[Start of section]
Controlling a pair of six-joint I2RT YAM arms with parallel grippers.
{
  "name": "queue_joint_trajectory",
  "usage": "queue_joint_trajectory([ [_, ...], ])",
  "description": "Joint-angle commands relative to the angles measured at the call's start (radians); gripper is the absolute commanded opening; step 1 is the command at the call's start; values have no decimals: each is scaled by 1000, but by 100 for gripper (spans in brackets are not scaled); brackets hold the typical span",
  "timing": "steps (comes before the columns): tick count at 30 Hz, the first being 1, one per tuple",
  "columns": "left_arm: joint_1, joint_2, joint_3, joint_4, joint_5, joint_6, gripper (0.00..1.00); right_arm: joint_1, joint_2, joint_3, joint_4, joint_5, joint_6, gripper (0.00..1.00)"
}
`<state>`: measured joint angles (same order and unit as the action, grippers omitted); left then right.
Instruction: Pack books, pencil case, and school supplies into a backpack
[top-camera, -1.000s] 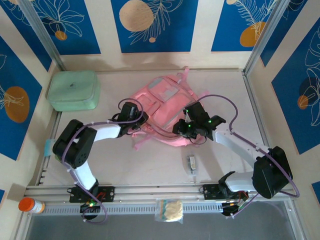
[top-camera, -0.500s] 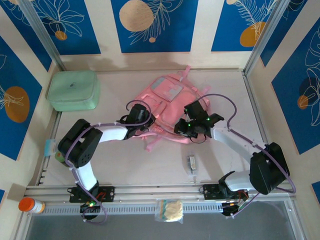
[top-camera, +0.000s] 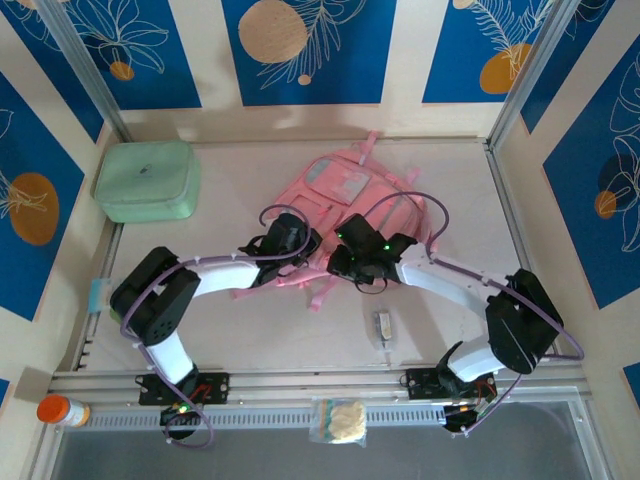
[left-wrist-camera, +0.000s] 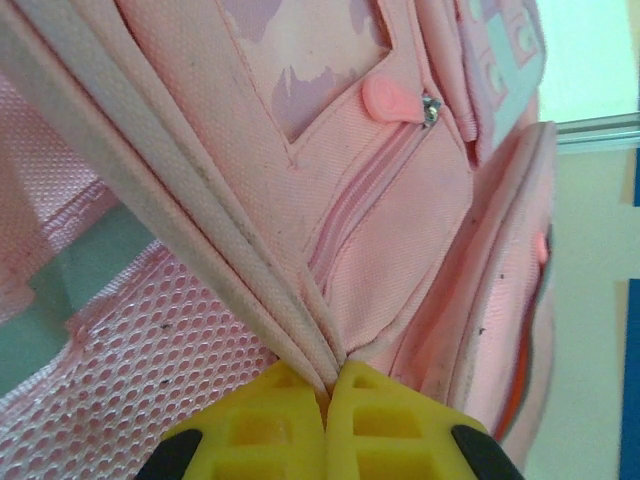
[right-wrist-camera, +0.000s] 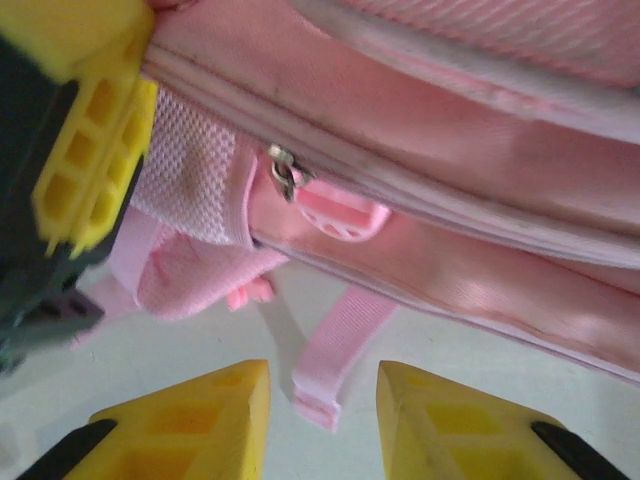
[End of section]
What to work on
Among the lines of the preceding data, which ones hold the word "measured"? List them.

Your response
  "description": "Joint-angle commands relative to the angles measured at the call's start (radians); gripper is the absolute commanded opening; step 1 is the command at the call's start; values have no decimals: each is scaled by 1000, but by 100 for gripper (spans in brackets are not scaled); brackets hold the typical span",
`<state>`: measured joint angles (same order and unit as the action, grippers omitted); left then right.

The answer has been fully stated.